Globals, these magic swords for storing data, have been around for a while, but not many people can use them efficiently or know about this super-weapon altogether.

If you use globals for tasks where they truly shine, the results may be amazing, either in terms of increased performance or dramatic simplification of the overall solution (1, 2).

Globals offer a special way of storing and processing data, which is completely different from SQL tables. They were first introduced in 1966 in the M(UMPS) programming language, which was initially used in medical databases. It is still used in the same way, but has also been adopted by some other industries where reliability and high performance are top priorities: finance, trading, etc.

Later M(UMPS) evolved into Caché ObjectScript (COS). COS was developed by InterSystems as a superset of M. The original language is still accepted by developers' community and alive in a few implementations. There are several signs of activity around the web: MUMPS Google group, Mumps User's group), effective ISO Standard, etc.

Modern global based DBMS supports transactions, journaling, replication, partitioning. It means that they can be used for building modern, reliable and fast distributed systems.

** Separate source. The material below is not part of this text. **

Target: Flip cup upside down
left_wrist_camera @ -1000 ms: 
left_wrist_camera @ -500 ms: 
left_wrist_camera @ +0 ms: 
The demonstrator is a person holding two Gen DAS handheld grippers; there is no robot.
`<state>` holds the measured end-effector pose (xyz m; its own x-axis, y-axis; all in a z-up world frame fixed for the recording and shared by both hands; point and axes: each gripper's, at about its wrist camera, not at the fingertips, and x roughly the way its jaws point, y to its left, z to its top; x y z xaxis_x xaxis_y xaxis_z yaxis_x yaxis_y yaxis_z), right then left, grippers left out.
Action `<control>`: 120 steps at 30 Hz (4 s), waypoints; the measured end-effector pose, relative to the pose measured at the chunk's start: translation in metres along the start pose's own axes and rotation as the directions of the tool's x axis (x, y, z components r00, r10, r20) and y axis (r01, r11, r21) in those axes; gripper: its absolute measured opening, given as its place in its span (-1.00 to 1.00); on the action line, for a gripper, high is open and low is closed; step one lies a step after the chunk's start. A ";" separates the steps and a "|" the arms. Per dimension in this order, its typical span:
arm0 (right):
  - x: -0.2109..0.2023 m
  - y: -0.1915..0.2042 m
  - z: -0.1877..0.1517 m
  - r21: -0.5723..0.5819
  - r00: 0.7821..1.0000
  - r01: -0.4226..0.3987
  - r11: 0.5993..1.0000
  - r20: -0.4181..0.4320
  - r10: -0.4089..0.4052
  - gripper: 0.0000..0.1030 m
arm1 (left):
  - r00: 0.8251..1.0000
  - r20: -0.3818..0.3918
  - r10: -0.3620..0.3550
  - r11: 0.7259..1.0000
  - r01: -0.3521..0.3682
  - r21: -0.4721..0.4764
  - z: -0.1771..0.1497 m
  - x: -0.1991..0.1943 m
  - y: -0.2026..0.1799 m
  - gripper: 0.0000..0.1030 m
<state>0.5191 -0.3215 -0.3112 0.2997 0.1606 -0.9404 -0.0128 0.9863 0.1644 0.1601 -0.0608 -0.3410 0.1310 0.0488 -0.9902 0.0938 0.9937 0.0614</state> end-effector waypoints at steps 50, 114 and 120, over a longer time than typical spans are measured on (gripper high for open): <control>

Globals do not restrict you to the boundaries of the relational model. They give you the freedom of creating data structures optimized for particular tasks. For many applications reasonable use of globals can be a real silver bullet offering speeds that developers of conventional relational applications can only dream of.

Globals as a method of storing data can be used in many modern programming languages, both high- and low-level. Therefore, this article will focus specifically on globals and not the language they once came from.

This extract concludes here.